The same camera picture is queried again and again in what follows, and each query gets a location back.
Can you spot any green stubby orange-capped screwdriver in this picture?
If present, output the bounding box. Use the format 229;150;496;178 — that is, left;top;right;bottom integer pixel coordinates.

- - - -

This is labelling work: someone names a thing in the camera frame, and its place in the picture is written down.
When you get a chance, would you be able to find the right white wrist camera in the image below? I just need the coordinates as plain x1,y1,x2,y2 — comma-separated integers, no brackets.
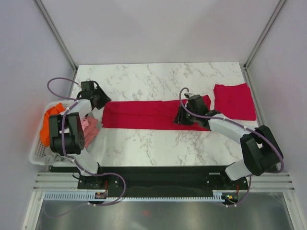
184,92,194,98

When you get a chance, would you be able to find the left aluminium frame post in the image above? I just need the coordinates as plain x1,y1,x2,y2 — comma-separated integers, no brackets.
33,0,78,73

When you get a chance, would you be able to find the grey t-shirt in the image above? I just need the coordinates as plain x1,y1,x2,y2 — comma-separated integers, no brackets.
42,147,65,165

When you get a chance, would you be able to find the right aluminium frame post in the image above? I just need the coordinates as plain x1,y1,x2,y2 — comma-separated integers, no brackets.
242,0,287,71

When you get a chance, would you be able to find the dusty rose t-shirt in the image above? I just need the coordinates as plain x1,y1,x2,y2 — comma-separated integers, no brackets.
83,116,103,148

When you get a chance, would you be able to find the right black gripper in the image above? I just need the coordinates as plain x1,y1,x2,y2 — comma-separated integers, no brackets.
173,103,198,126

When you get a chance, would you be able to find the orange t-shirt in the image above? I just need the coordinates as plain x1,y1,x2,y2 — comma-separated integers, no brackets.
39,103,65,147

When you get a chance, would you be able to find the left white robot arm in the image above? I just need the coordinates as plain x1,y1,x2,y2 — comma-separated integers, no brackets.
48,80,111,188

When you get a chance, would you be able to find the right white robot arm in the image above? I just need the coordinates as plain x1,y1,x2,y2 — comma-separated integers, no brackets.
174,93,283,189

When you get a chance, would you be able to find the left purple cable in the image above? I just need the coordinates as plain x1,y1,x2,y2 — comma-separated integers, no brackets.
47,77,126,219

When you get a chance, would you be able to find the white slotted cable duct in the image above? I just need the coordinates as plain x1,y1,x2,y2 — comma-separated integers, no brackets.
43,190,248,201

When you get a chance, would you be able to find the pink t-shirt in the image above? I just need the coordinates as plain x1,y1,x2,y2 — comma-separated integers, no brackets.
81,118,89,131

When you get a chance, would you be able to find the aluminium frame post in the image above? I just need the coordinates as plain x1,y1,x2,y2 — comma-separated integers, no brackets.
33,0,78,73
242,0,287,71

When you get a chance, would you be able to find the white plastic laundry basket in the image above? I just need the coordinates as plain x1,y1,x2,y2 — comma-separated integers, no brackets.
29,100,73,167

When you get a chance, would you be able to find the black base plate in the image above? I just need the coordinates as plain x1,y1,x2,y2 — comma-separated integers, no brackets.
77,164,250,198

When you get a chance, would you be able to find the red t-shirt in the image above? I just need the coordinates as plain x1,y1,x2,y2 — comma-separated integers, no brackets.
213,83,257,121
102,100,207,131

- - - -

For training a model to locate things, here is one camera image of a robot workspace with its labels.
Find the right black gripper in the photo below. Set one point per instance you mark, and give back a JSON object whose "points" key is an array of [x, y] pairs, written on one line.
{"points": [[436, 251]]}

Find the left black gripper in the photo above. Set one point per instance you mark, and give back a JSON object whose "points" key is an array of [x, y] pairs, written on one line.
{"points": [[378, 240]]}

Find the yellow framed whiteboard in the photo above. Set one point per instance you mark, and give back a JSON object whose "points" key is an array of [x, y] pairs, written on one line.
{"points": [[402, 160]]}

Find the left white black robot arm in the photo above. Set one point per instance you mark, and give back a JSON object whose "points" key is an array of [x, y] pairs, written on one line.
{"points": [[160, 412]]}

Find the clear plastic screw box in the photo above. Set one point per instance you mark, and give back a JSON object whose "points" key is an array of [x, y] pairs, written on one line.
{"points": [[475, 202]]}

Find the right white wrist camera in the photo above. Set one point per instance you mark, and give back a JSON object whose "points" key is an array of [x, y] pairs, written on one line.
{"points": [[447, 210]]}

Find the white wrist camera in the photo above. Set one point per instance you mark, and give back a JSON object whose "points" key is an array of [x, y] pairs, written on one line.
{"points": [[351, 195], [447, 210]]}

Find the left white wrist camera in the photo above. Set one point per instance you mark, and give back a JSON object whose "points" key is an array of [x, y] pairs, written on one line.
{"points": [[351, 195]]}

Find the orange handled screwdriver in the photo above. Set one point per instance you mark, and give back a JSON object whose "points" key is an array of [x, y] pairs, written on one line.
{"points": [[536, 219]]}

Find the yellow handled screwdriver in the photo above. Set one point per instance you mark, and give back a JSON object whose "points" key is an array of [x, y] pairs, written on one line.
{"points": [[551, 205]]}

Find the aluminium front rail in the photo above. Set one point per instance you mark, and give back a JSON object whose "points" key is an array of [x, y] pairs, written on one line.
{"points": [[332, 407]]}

- - - -

*Activity*
Everything from the line with "The same camera" through the line with "If present, output" in the listing above must be retyped exactly, with nothing added.

*Written reply*
The same camera picture is queried again and again in what follows, and each query gets a location back.
Can you spot any green stubby orange-capped screwdriver in this picture?
If present, output the bounding box. Use the format 229;150;496;178 — that is, left;top;right;bottom integer pixel coordinates.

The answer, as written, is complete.